I was worried about accepting the invitation of our Egyptian friend. He was a patriot. So should I tell him I was a Jew? I consulted the British friend who had introduced us and she wrote back, of course you should tell him. I did and discovered that his aunt was married to a Jew. He and his sister gave us a wonderful time, seeing the pyramids at night with "son et lumire", which I was vulgarian enough to enjoy. Apart from that, one of my most striking memories is this. As we were driving around, whenever Suleiman parked his little car, a long-gowned Arab would emerge from the shadows and offer to watch and clean it. When we returned he would again emerge from the shadows, where he had been resting, and start demonstratively dusting.

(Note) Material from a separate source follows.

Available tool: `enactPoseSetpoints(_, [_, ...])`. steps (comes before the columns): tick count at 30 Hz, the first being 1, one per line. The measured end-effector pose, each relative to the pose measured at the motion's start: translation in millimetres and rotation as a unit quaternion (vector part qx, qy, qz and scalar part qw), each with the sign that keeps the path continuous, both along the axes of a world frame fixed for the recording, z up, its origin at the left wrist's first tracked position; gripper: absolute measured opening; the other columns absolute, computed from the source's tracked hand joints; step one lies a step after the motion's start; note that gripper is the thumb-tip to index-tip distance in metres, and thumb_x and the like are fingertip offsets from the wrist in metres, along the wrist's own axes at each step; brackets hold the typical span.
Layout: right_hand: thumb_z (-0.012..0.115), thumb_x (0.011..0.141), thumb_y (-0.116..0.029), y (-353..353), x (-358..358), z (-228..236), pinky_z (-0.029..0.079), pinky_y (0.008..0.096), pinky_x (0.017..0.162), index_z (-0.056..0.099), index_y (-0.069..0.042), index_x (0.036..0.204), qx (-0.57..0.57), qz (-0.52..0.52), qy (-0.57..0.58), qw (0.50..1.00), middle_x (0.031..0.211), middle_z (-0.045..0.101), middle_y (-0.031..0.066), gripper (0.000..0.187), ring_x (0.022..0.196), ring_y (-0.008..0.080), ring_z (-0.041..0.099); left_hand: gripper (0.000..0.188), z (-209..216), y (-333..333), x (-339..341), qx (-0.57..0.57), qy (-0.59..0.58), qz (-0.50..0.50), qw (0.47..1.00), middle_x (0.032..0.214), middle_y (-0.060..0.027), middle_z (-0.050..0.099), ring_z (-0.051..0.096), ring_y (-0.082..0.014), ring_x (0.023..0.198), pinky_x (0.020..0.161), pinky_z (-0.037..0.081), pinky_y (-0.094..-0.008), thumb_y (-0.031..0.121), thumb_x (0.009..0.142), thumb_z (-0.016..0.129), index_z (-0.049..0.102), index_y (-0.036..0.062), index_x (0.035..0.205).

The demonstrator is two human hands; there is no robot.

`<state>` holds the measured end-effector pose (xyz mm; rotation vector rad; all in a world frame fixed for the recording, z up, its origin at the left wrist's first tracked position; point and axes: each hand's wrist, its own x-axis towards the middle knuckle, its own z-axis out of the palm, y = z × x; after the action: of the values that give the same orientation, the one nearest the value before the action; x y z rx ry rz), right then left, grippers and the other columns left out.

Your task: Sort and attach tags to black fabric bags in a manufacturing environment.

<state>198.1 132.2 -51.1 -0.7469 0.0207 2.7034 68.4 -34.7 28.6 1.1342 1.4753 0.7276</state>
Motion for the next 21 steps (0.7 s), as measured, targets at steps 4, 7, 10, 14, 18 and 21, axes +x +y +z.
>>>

Suleiman would give him some baksheesh. "I'll bet he's never done a thing to the car till now," I'd say. "He's probably been sleeping." "Of course he has," smiled Suleiman. "Then why tip him?" "Egypt is a poor country and I have a decent salary". He was an engineer. "Baksheesh is not for services rendered. It's a way of redistributing income".
Before leaving China we had met an Israeli official of the United Nations. He told us that a journey down the Sinai Peninsula would be a wonderful experience and that on the way we would be able to stop at St. Catherine's the oldest Christian monastery in the world. From there we could climb the mountain at the top of which god had personally handed Moses the 10 Commandments. Then we could go on to Eilat, at the southern tip of Israel, and I as a Jew would be allowed to enter the promised Land even though accompanied by my non-Jewish wife. I was not sure how our air tickets, issued by the official Chinese airline and routed direct to London from Cairo, would be adjusted; probably the deity (in whom I did not believe) would look after his chosen people. The idea was irresistible and we squeezed onto a crowded public bus leaving the Cairo terminal at dawn. The Israeli-built military road was first class but the desert looked barren and bleak and I wondered how my ancestors, even on a diet of manna from heaven had survived it for 40 years. Well, I thought to myself, we Jews - some of us - are survivors, or I wouldn't be around now. This impression was strengthened by the awesome view from the top of Mount Sinai. Range upon range of rugged rocky mountains as far as the eye could see. Enough to put the fear of god even into the worshippers of the golden calf.
We stumbled back by the light of the moon to our monastic cell at St Catherine's and next morning after being shown the sights of the monastery, including a lineal descendant of the Burning Bush, we pushed on.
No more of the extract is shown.